[Source records]

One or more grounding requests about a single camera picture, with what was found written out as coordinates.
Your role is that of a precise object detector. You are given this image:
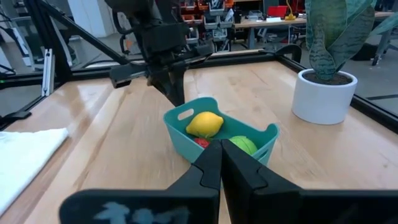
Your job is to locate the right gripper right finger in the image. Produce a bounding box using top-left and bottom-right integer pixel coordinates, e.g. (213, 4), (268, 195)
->
(220, 139), (398, 224)

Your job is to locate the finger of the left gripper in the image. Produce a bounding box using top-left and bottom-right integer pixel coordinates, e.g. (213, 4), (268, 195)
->
(167, 66), (187, 108)
(147, 72), (180, 106)

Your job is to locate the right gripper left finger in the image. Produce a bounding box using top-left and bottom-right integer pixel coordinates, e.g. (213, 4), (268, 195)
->
(58, 139), (223, 224)

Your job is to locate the yellow lemon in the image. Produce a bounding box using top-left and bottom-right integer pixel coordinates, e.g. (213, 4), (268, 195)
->
(185, 111), (225, 139)

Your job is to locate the red strawberry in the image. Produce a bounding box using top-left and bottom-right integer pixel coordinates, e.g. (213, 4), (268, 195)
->
(193, 137), (213, 150)

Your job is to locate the green round vegetable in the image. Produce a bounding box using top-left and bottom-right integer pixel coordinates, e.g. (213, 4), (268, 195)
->
(228, 134), (259, 157)

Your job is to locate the shelf rack with orange bins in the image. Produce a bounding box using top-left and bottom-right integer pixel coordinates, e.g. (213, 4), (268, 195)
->
(179, 0), (234, 53)

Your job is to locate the teal plastic container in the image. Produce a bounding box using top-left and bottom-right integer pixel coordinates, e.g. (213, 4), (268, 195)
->
(162, 96), (281, 168)

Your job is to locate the wooden desk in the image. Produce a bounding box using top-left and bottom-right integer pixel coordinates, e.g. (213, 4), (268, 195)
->
(234, 11), (398, 51)

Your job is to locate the white plant pot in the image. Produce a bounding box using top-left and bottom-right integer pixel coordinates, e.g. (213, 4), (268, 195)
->
(290, 68), (359, 126)

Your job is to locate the red plastic box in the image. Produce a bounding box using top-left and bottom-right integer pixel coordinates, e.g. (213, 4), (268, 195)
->
(267, 5), (289, 18)

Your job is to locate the silver aluminium bar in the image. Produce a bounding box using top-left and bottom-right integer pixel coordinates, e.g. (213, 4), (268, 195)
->
(41, 47), (56, 98)

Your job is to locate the white folded cloth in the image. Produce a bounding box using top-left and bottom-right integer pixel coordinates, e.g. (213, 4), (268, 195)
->
(0, 127), (70, 217)

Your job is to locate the black table clamp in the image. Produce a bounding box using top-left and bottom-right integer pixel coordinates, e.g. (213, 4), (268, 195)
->
(0, 111), (32, 128)

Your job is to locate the green snake plant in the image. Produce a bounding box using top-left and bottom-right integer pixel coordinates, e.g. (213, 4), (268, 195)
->
(303, 0), (398, 82)

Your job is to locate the black arched handle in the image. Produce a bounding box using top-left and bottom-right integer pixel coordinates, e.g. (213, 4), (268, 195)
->
(274, 44), (303, 63)

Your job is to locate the black aluminium frame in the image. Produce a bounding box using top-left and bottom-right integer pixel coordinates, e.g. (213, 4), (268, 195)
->
(0, 0), (398, 134)

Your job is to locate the yellow hanging cable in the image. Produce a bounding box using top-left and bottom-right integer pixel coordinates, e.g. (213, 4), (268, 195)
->
(284, 0), (297, 22)

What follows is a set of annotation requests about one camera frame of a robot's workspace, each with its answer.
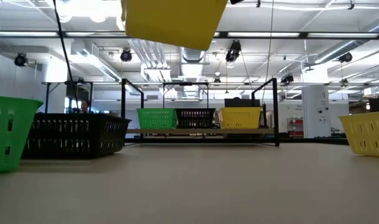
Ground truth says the yellow plastic basket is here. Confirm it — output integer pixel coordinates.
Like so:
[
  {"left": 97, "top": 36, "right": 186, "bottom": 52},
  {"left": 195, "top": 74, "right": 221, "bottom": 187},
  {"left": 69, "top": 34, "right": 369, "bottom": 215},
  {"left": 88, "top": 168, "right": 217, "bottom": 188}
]
[
  {"left": 120, "top": 0, "right": 229, "bottom": 52},
  {"left": 217, "top": 106, "right": 263, "bottom": 130},
  {"left": 337, "top": 110, "right": 379, "bottom": 159}
]

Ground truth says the black plastic basket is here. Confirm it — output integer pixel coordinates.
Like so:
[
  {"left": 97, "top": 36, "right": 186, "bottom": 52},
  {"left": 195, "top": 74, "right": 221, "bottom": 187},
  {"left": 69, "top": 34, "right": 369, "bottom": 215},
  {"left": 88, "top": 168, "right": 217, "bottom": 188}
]
[
  {"left": 22, "top": 112, "right": 132, "bottom": 160},
  {"left": 174, "top": 108, "right": 217, "bottom": 129}
]

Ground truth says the green plastic basket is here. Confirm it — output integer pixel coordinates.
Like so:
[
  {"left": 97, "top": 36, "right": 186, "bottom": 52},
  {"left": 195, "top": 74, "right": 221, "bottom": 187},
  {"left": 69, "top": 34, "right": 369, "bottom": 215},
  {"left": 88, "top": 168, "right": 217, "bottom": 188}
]
[
  {"left": 136, "top": 108, "right": 179, "bottom": 130},
  {"left": 0, "top": 95, "right": 44, "bottom": 174}
]

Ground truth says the black overhead beam with lights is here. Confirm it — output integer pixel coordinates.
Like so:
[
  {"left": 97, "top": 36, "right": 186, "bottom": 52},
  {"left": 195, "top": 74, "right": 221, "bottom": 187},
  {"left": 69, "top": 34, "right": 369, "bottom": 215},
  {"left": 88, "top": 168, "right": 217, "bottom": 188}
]
[{"left": 0, "top": 30, "right": 379, "bottom": 40}]

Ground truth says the white building pillar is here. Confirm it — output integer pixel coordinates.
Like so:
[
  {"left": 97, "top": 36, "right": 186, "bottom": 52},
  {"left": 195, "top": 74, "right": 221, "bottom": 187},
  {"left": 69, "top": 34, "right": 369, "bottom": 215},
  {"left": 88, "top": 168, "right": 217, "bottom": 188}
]
[{"left": 301, "top": 85, "right": 332, "bottom": 139}]

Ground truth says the red cabinet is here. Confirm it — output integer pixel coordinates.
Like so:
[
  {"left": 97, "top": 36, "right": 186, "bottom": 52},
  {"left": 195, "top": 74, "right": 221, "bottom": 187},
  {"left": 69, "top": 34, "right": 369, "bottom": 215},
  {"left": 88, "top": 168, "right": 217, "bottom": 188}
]
[{"left": 286, "top": 117, "right": 304, "bottom": 138}]

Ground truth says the thin hanging cable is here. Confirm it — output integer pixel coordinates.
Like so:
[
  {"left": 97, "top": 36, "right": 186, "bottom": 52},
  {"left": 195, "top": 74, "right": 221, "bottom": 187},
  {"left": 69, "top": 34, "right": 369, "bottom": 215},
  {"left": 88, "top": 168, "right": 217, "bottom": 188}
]
[{"left": 261, "top": 0, "right": 275, "bottom": 105}]

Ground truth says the silver ceiling air duct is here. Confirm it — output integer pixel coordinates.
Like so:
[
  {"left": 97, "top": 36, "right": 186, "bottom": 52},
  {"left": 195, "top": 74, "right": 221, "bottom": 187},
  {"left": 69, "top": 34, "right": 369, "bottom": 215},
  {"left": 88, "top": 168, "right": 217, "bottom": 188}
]
[{"left": 180, "top": 46, "right": 206, "bottom": 64}]

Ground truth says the black background station frame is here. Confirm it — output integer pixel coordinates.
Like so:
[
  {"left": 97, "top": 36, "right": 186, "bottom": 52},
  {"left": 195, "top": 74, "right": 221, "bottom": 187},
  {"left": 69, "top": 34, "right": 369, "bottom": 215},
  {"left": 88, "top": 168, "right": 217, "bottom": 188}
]
[
  {"left": 41, "top": 80, "right": 94, "bottom": 114},
  {"left": 162, "top": 82, "right": 210, "bottom": 110}
]

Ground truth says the black metal shelf end frame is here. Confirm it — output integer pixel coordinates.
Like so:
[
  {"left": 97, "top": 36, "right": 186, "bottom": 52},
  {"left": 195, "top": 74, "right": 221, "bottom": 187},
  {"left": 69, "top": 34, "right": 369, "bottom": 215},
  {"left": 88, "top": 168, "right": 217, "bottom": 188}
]
[
  {"left": 250, "top": 77, "right": 281, "bottom": 147},
  {"left": 120, "top": 78, "right": 146, "bottom": 147}
]

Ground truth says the black aluminium rig frame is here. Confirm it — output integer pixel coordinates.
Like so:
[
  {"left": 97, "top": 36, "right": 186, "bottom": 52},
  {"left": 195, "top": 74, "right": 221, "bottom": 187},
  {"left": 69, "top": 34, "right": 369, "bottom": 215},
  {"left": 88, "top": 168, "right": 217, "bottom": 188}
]
[{"left": 124, "top": 138, "right": 349, "bottom": 146}]

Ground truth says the thick black hanging cable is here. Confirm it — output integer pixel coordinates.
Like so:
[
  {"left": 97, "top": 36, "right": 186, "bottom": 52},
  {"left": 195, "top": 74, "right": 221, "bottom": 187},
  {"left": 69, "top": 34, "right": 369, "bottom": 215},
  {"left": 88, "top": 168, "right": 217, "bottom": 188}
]
[{"left": 52, "top": 0, "right": 82, "bottom": 110}]

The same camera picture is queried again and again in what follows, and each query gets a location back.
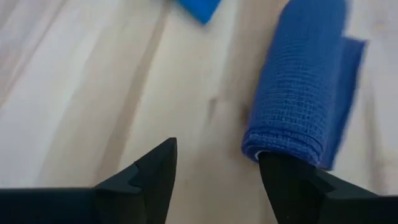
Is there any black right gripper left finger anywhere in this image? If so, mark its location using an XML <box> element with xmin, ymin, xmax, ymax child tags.
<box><xmin>0</xmin><ymin>137</ymin><xmax>178</xmax><ymax>224</ymax></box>

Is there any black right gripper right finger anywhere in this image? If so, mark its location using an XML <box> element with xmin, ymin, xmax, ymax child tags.
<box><xmin>257</xmin><ymin>151</ymin><xmax>398</xmax><ymax>224</ymax></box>

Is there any dark blue elastic bandage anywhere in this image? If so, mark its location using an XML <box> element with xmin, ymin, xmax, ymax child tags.
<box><xmin>241</xmin><ymin>0</ymin><xmax>368</xmax><ymax>171</ymax></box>

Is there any bright blue elastic bandage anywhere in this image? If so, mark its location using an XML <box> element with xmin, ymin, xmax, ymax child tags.
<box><xmin>175</xmin><ymin>0</ymin><xmax>223</xmax><ymax>26</ymax></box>

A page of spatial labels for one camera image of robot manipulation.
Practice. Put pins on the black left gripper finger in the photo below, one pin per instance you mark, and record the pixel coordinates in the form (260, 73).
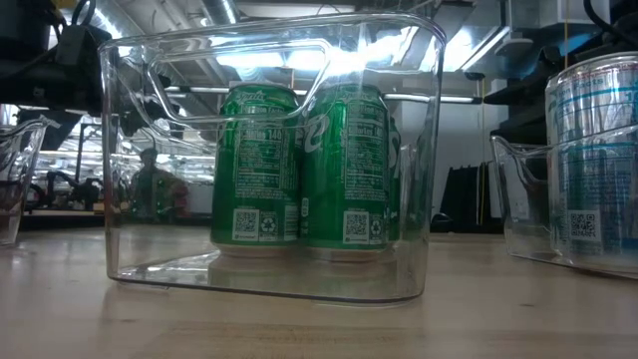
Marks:
(129, 122)
(134, 82)

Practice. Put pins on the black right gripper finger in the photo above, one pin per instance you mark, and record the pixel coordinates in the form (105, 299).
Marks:
(528, 90)
(528, 133)

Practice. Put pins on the silver blue slim can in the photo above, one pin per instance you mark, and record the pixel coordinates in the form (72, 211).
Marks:
(598, 174)

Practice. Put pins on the clear plastic bin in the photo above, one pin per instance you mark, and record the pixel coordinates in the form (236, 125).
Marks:
(523, 239)
(15, 164)
(149, 264)

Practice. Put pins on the green Sprite soda can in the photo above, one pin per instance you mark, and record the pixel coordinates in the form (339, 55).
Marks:
(344, 174)
(395, 174)
(254, 174)

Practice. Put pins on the black photo softbox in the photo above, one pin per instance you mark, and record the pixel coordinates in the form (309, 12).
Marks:
(55, 127)

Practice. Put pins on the person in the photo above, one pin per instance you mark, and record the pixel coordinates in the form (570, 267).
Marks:
(149, 189)

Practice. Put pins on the white ceiling light tube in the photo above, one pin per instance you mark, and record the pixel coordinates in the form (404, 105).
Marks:
(438, 98)

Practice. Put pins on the black standing panel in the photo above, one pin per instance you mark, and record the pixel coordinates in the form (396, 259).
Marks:
(463, 199)

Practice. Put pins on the black aluminium table frame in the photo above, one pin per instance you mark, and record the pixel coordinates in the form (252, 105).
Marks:
(65, 222)

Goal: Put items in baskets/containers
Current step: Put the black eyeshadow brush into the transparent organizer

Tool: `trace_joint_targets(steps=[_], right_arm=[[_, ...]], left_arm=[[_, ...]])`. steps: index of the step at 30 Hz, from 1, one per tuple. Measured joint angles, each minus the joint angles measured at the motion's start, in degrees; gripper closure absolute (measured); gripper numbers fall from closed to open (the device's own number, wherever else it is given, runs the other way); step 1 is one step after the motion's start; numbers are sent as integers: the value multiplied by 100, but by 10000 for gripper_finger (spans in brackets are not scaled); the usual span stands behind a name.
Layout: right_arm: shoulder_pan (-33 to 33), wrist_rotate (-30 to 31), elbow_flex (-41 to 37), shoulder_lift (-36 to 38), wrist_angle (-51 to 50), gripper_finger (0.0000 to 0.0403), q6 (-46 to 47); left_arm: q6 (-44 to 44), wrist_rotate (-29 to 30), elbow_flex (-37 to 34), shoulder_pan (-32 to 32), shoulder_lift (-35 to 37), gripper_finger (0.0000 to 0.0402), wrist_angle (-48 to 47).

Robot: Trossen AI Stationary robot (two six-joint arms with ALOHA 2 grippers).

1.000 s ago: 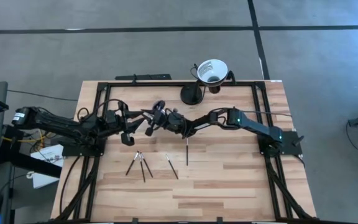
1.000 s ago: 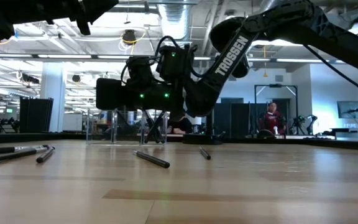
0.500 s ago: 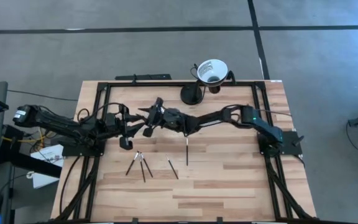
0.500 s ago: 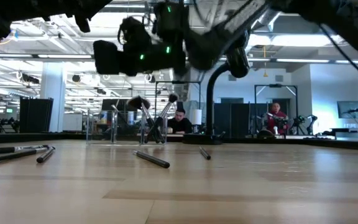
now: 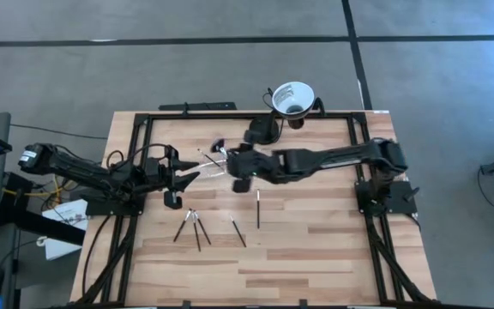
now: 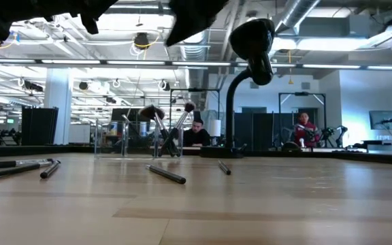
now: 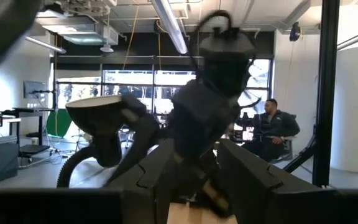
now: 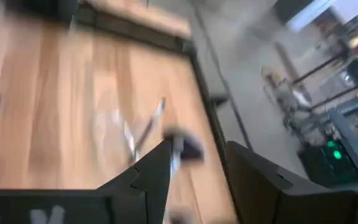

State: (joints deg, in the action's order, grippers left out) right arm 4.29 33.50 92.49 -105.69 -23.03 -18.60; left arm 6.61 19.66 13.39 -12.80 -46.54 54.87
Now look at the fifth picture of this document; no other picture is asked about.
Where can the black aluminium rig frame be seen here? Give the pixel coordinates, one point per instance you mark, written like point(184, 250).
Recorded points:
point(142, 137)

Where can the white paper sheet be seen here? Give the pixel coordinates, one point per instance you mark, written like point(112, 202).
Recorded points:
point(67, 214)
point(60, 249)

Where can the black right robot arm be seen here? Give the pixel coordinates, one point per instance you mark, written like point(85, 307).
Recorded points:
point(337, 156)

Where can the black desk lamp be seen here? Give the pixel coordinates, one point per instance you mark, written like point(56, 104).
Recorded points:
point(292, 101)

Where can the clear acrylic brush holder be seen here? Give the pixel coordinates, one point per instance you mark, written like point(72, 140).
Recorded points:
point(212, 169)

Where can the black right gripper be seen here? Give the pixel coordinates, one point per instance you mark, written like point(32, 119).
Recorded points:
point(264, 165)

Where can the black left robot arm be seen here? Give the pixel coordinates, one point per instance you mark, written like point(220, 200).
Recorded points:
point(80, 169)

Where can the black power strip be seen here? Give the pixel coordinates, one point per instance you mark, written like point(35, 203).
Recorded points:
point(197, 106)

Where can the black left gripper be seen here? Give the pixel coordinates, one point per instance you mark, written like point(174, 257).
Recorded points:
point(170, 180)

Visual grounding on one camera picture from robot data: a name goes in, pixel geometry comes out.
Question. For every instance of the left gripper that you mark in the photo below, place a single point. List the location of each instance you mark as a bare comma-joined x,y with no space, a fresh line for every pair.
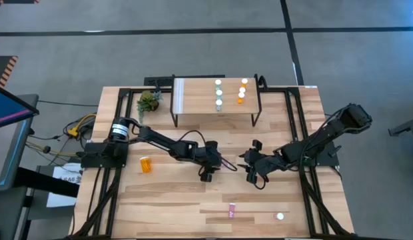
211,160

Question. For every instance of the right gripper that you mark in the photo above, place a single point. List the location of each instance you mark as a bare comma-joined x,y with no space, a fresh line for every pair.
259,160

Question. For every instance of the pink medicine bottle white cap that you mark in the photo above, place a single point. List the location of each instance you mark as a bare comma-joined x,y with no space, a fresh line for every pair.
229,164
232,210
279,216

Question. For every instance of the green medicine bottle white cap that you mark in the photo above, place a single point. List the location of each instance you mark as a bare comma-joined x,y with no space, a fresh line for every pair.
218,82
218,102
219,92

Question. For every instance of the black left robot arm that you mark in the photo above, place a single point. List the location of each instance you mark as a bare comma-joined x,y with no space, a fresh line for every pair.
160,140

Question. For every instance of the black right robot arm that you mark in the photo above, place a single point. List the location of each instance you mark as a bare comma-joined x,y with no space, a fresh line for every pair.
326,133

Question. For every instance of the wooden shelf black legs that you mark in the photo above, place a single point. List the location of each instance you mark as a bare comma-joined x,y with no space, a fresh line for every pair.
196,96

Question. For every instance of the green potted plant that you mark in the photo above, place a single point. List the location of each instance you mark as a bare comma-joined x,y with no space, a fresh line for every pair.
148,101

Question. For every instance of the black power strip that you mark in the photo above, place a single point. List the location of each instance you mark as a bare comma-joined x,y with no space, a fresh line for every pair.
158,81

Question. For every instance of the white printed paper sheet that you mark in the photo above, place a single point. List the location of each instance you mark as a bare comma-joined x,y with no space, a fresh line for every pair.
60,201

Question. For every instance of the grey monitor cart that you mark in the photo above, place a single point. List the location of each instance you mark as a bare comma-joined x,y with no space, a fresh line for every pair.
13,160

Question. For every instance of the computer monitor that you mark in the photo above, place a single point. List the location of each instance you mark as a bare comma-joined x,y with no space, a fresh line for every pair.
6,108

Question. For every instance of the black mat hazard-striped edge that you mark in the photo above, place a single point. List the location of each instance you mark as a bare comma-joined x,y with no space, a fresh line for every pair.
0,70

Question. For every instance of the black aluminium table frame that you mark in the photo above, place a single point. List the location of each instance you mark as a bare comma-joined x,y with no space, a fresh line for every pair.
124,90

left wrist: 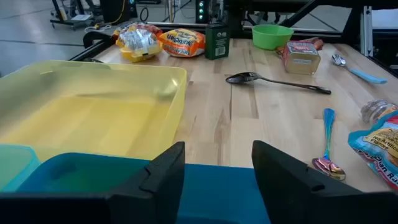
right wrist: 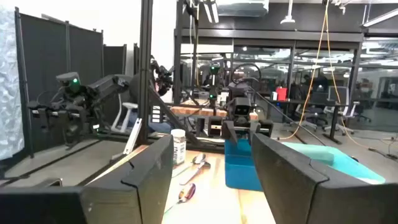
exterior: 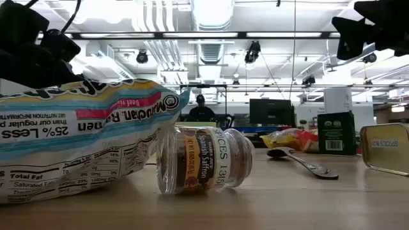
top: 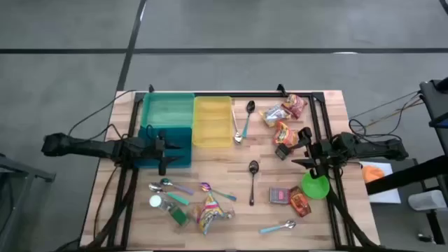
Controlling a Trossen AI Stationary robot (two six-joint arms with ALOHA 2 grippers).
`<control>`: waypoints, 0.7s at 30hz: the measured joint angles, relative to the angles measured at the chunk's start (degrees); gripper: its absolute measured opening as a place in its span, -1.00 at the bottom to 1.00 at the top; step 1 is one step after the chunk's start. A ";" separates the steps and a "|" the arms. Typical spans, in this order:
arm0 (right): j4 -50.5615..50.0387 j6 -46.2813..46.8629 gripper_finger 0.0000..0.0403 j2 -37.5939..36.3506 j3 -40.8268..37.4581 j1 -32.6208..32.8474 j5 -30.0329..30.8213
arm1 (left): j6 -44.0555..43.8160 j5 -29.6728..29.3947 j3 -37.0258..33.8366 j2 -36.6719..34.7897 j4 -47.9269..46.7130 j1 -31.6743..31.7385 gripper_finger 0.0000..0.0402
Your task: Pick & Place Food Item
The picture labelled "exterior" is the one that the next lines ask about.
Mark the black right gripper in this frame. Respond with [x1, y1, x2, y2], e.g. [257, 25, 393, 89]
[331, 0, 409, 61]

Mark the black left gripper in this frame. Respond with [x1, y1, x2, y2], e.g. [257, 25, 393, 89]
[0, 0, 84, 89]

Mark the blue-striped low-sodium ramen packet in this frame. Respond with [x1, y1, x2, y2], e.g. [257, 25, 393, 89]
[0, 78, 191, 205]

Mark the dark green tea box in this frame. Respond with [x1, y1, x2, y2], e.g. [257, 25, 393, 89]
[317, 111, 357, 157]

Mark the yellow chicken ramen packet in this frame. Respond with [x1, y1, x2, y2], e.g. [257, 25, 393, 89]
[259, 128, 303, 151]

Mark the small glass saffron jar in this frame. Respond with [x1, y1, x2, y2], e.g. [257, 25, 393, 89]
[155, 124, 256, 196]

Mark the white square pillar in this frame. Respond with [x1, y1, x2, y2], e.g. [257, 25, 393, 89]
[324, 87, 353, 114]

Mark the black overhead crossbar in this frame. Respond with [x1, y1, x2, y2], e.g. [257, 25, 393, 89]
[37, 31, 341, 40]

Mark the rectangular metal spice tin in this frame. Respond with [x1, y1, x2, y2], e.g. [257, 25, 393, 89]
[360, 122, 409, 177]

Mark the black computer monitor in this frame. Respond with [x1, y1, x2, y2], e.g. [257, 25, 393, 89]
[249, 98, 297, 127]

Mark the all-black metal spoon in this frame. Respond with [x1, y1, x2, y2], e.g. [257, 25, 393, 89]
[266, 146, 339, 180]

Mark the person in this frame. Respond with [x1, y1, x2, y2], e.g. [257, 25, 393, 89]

What needs to be done » Which lines hold the word "follows"? Copy each of them from the records.

Answer »
What follows is a set of annotation requests about one camera frame of a robot's workspace, each with its answer.
The same camera picture is queried again and again in what follows, and each query gets a location back.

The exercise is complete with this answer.